__AIM OF THE TASK__
Taking each line of the material below in turn, count those containing the string "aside". Provide the number alone.

__GIVEN RECORDS__
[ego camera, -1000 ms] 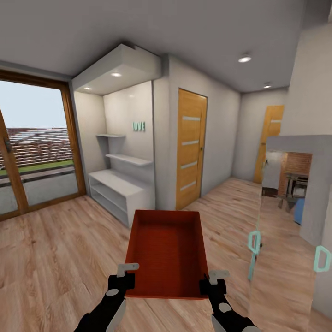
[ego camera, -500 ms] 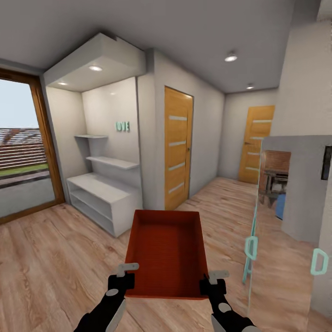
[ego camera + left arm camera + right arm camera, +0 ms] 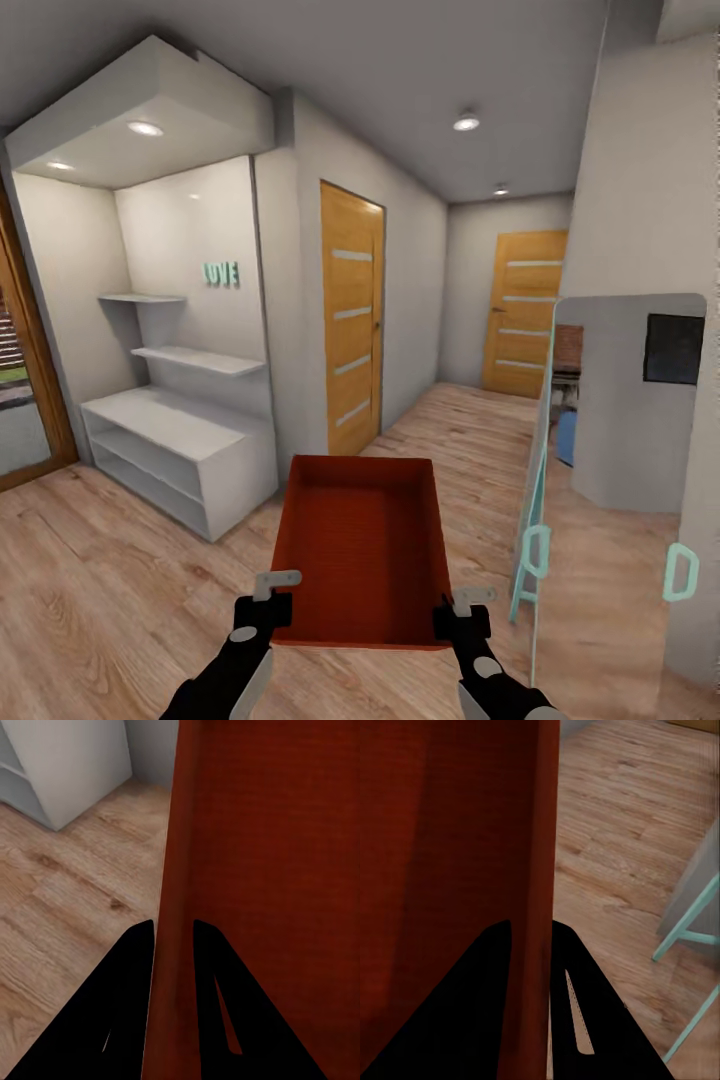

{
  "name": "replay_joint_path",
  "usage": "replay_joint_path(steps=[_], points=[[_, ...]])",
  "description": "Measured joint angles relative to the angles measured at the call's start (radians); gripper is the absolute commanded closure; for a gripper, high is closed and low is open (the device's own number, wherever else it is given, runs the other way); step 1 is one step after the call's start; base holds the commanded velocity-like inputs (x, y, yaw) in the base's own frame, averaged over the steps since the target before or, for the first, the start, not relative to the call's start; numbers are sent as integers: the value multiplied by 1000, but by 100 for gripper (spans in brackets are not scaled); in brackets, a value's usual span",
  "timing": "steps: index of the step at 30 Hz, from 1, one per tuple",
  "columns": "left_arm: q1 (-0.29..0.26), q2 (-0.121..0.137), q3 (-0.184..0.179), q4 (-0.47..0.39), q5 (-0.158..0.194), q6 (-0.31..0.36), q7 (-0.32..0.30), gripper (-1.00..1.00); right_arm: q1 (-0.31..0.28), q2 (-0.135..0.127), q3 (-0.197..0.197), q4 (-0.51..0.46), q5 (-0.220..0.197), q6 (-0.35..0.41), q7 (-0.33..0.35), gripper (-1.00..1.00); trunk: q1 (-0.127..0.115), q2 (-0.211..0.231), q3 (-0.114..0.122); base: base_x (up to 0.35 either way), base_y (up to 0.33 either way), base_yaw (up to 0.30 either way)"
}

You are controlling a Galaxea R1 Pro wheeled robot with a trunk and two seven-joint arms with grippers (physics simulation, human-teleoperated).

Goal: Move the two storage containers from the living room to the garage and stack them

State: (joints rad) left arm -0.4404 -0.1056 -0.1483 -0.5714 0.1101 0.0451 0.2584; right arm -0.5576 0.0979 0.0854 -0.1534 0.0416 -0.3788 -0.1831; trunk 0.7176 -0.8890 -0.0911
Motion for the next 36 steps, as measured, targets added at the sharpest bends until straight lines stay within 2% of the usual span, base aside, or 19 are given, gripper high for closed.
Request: replay_joint_path(steps=[17, 36], points=[[0, -1, 0, 1, 0, 0, 1, 100, 0, -1, 0, 0, -1, 0, 2, 100, 0, 0, 0, 321, 140, -239], [0, -1, 0, 0, 0, 0, 2, 100, 0, -1, 2, 0, -3, -1, 1, 100, 0, 0, 0, 321, 140, -22]])
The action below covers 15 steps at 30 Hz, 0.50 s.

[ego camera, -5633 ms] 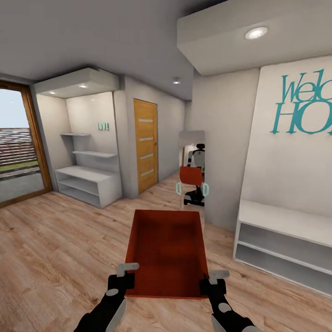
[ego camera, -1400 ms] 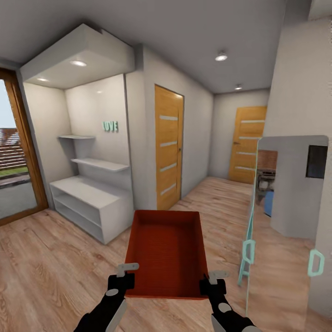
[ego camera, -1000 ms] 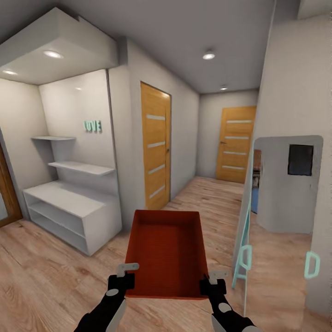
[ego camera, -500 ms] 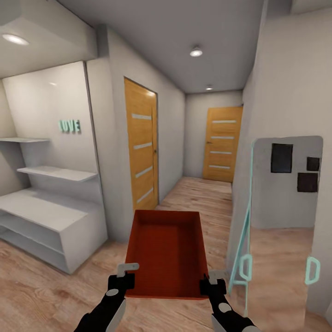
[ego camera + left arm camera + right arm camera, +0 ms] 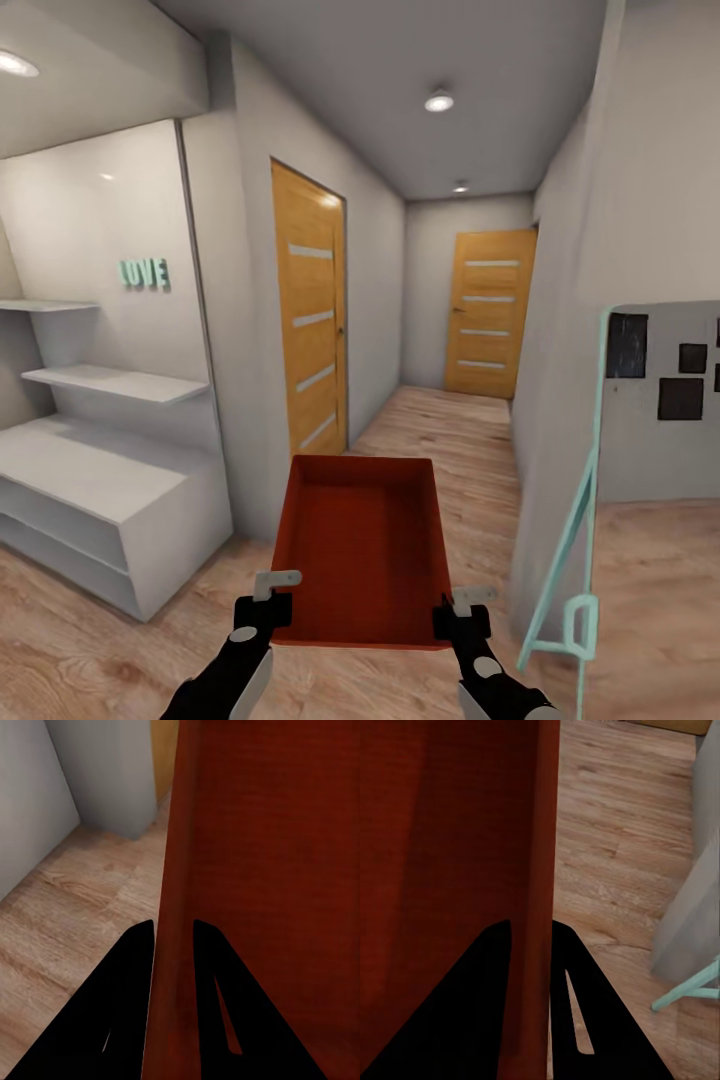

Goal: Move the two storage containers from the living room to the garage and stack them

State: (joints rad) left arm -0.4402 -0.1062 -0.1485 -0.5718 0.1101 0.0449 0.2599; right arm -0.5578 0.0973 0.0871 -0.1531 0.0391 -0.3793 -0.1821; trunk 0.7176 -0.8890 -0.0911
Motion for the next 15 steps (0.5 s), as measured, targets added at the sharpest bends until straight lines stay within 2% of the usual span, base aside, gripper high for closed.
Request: replay_joint_path(steps=[15], points=[[0, 3, 0, -1, 1, 0, -3, 100, 0, 2, 2, 0, -1, -1, -4, 100, 0, 0, 0, 321, 140, -13]])
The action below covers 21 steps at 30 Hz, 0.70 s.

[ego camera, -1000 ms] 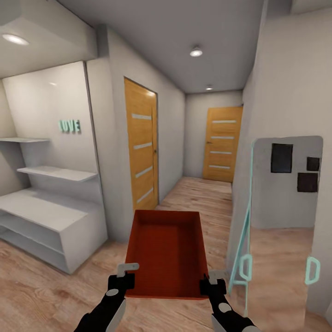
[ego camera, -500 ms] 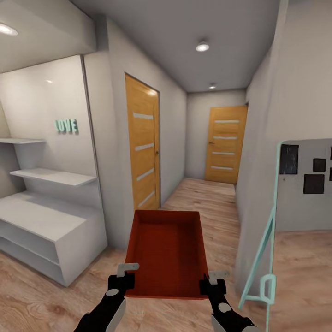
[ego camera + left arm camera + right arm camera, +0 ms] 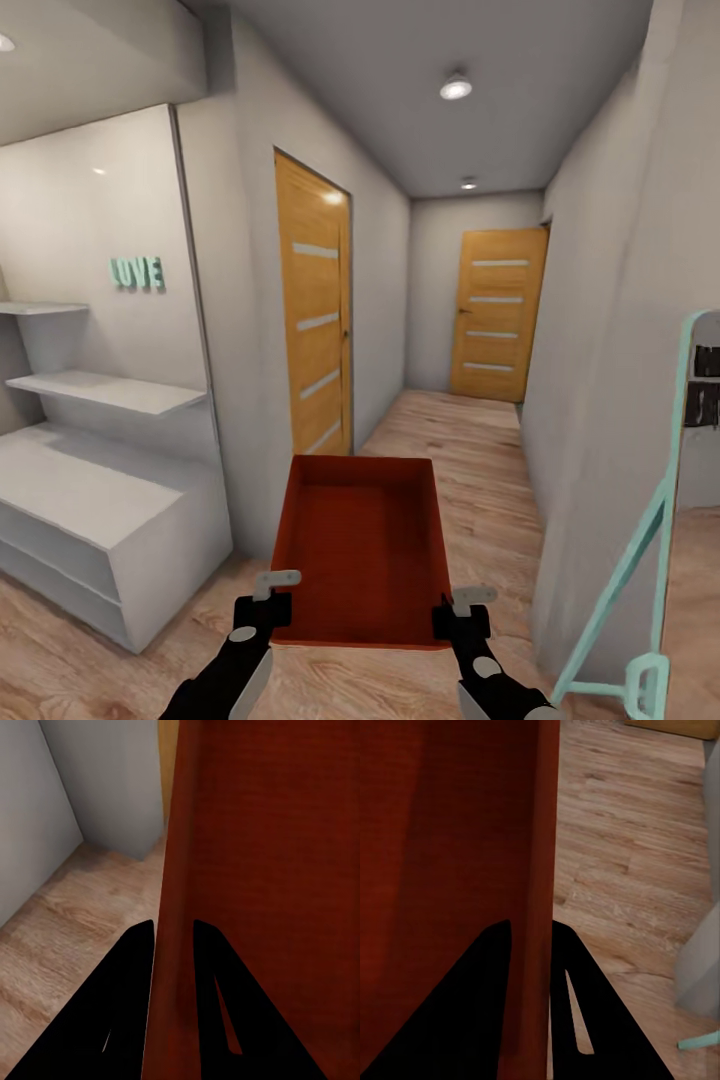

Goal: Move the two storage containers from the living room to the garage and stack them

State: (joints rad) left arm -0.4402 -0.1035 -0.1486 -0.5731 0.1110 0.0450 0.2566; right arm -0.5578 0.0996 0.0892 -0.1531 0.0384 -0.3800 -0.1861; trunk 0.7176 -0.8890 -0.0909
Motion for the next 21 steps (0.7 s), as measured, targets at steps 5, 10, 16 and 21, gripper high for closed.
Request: replay_joint_path(steps=[5, 10, 16, 21], points=[[0, 1, 0, 0, 0, 0, -1, 100, 0, 0, 1, 0, -1, 0, 0, 100, 0, 0, 2, 321, 140, -198], [0, -1, 0, 0, -1, 0, 1, 100, 0, -1, -1, 0, 1, 0, 0, 100, 0, 0, 5, 321, 140, -238], [0, -1, 0, 1, -1, 0, 1, 100, 0, -1, -1, 0, 1, 0, 1, 100, 0, 0, 7, 321, 140, -244], [0, -3, 0, 2, -1, -1, 2, 100, 0, -2, -2, 0, 1, 1, 4, 100, 0, 0, 7, 321, 140, -244]])
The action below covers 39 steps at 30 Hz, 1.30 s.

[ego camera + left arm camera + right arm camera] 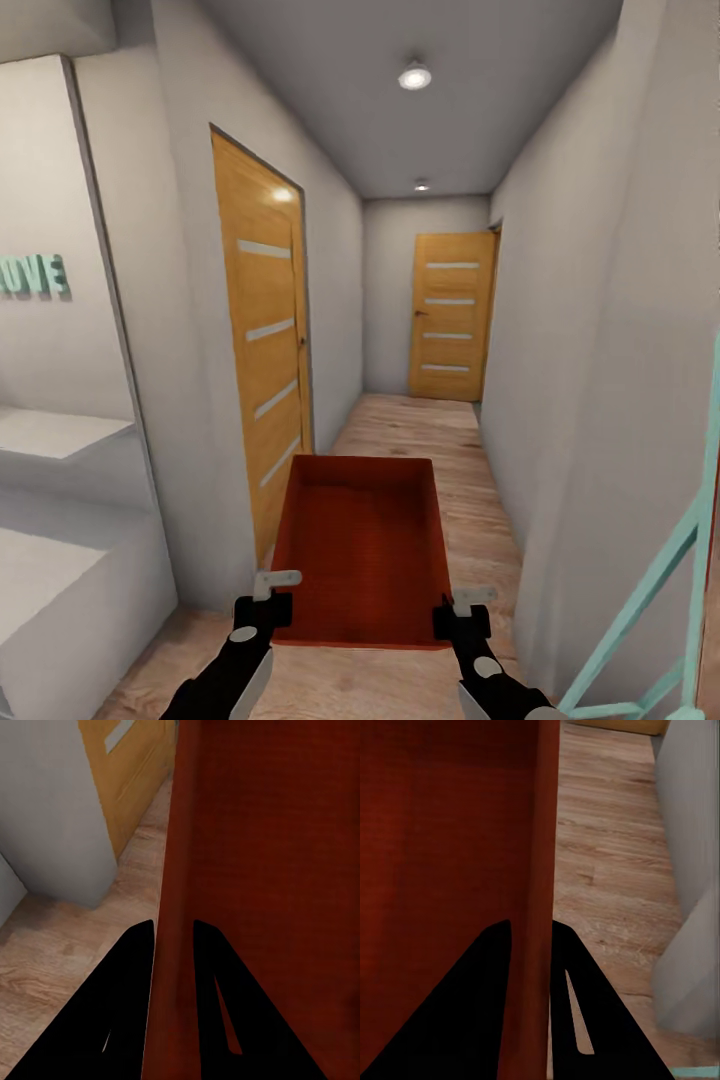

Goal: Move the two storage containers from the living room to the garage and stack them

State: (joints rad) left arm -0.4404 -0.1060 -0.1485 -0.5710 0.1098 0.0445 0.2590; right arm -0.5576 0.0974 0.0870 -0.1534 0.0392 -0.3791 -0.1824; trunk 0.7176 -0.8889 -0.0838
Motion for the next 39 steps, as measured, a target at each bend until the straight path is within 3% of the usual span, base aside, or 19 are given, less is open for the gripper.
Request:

__RESPONSE TO THIS EXERCISE__
3